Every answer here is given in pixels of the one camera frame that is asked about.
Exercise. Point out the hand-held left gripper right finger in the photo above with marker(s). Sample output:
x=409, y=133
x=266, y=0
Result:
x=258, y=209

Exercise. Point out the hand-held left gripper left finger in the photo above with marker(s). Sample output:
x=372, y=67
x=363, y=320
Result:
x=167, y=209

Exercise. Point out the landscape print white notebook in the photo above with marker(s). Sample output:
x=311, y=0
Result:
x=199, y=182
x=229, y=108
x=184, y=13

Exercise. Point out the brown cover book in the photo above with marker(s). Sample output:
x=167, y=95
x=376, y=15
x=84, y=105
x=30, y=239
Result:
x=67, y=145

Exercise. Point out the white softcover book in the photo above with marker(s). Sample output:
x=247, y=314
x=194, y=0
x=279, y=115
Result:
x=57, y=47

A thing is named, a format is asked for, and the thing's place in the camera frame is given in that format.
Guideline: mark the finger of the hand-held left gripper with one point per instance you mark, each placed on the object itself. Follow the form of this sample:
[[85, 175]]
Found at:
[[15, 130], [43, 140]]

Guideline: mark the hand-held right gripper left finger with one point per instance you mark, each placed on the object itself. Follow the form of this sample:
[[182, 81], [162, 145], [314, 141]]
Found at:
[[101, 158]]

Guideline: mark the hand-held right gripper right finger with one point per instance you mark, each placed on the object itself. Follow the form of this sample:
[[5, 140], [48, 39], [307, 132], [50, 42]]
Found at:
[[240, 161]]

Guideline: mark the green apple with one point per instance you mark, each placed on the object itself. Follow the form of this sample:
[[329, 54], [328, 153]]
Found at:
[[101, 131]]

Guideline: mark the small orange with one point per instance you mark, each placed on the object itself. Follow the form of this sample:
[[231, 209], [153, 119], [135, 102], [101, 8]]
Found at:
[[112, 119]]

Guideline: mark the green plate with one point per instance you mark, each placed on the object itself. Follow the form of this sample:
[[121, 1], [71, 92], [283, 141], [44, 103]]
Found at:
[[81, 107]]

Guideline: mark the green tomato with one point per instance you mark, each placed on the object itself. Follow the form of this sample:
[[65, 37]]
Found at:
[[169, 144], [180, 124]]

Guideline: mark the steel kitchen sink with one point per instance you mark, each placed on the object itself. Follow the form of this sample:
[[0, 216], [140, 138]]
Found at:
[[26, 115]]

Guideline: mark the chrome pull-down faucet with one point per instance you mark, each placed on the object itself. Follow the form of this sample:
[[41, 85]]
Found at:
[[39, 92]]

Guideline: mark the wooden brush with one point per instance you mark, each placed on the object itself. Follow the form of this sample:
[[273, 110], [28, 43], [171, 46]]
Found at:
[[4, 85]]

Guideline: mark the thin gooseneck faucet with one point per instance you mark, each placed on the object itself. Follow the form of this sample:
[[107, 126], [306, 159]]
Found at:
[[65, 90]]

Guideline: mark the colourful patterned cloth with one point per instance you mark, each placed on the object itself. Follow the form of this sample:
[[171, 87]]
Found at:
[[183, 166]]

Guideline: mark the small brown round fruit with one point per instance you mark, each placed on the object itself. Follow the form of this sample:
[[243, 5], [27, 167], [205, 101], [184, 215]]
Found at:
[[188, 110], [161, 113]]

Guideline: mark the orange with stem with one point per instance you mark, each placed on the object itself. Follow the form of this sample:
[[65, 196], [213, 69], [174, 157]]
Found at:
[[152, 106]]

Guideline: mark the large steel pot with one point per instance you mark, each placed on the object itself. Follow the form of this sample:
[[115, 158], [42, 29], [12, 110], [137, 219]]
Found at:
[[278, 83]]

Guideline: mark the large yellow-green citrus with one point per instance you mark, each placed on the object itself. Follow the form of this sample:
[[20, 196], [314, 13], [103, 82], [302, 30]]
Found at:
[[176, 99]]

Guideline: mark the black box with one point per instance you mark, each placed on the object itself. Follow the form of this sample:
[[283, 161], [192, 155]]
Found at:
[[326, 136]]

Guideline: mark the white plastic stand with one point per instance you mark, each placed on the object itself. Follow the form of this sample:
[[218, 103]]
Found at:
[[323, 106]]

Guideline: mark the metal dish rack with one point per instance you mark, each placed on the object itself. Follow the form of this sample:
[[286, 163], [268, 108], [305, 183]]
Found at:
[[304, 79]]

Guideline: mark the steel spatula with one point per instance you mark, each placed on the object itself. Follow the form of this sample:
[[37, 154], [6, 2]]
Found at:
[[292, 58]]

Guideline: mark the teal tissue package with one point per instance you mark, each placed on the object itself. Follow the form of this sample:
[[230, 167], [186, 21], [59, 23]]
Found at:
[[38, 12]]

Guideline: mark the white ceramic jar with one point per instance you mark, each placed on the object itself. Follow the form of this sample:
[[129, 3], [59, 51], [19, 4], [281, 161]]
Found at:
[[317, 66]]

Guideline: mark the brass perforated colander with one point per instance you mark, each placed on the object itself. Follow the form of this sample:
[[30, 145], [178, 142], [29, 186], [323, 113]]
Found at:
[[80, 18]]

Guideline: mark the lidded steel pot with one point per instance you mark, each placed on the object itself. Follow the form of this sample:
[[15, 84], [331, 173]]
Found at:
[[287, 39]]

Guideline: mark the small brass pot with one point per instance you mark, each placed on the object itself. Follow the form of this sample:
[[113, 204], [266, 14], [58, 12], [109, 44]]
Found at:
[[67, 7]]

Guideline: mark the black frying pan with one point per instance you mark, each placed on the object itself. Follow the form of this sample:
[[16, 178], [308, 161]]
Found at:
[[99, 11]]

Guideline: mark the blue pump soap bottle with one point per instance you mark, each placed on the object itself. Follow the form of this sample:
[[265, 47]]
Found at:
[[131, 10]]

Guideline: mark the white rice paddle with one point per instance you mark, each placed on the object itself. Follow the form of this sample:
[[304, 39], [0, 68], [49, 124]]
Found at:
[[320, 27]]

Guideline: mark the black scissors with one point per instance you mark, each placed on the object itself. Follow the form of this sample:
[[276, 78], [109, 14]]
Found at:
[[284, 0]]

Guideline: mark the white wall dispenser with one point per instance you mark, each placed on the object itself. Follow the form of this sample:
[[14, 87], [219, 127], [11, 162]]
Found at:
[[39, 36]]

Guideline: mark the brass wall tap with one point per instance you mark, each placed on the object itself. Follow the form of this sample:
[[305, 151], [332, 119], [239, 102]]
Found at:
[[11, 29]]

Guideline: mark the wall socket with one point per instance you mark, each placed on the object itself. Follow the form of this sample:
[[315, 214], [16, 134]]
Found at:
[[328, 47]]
###
What to do: Within the listing above, copy each line that has the string "gripper".

Expected answer:
Exercise. Point out the hand-held left gripper right finger in the photo above with marker(s). Sample output:
Exercise. Point out the hand-held left gripper left finger in the photo above with marker(s). Sample output:
Guideline: mark the finger of the hand-held left gripper with one point per instance you mark, each placed on the object itself. Follow the form of this sample:
Guideline: mark the hand-held right gripper left finger with one point per instance you mark, each placed on the object itself. Follow the form of this sample:
Guideline: mark the hand-held right gripper right finger with one point per instance you mark, each placed on the object itself. Follow the form of this sample:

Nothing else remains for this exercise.